I’m unsure if there are any easy to use services, though I have my doubts, I can’t really answer that question, but I can answer your other question about the statistical signature it leaves behind. In short, with an encrypted chat, presumably text chat, you could probably get away with it if it were embedded in video simply because the ratio of the message relative to the space in which to hide it is relatively small.
Most of my experience in this was with encoding and detecting messages embedded in images, primarily jpegs, but I suspect it generalizes decently to video. The primary issue is that, by design, encrypted data should be statistically as similar to purely random data as possible otherwise some information about the data is potentially retrievable. The statistical issue arises in the fact that images, and videos, are decidely NOT random data and there are distinct patterns, and so caution has to be taken when hiding the data, because every bit replaced changes that distribution. Obviously, encoding at a lower rate will have a smaller effect on this distribution and, thus, make it more difficult to detect.

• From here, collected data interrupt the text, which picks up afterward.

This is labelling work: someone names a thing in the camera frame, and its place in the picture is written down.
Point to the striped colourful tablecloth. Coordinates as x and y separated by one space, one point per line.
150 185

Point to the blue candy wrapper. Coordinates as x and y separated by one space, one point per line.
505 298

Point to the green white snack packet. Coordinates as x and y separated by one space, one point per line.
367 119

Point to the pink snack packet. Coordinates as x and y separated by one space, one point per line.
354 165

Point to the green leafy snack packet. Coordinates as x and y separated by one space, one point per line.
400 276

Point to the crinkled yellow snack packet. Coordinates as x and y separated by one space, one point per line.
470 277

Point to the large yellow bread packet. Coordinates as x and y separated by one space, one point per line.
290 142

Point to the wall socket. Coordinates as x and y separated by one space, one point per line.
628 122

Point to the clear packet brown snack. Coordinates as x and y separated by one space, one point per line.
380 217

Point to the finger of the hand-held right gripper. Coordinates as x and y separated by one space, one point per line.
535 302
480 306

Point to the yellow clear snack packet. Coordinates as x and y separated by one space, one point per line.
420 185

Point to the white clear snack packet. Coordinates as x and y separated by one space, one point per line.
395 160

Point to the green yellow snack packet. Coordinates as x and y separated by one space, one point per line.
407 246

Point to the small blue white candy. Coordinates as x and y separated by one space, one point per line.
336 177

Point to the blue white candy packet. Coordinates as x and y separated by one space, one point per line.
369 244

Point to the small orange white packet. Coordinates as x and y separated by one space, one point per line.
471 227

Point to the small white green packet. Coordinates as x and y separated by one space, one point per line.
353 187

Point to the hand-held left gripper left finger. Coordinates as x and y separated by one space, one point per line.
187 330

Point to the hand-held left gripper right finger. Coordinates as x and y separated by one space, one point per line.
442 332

That said, statistics isn’t generally the method that is used to detect embedded messages because a text message hidden in a large image or video would be almost impossible to detect statistically, as it would easily fall within the range of typical variation unless done extremely sloppily. Instead, the more interesting concerns comes with the way in which images and videos are compressed. In the same way that compression can cause artifacts to appear in images and video, manipulating the data in those compressions can also create artifacts, which are easier to detect because the entire methodology behind compression is essentially based on patterns. Particularly with images and videos, there is a lot of context for detecting artifacts, such as adjacent regions in an image and, in a video, even neighboring frames.
That said, I think there still ought to be enough bandwidth in a video to successfully avoid detection of text chat, simply because you’re talking about ratios on the order of 1:100000+. Where, in my research, we were having terrible detection rates well before reaching ratios that small.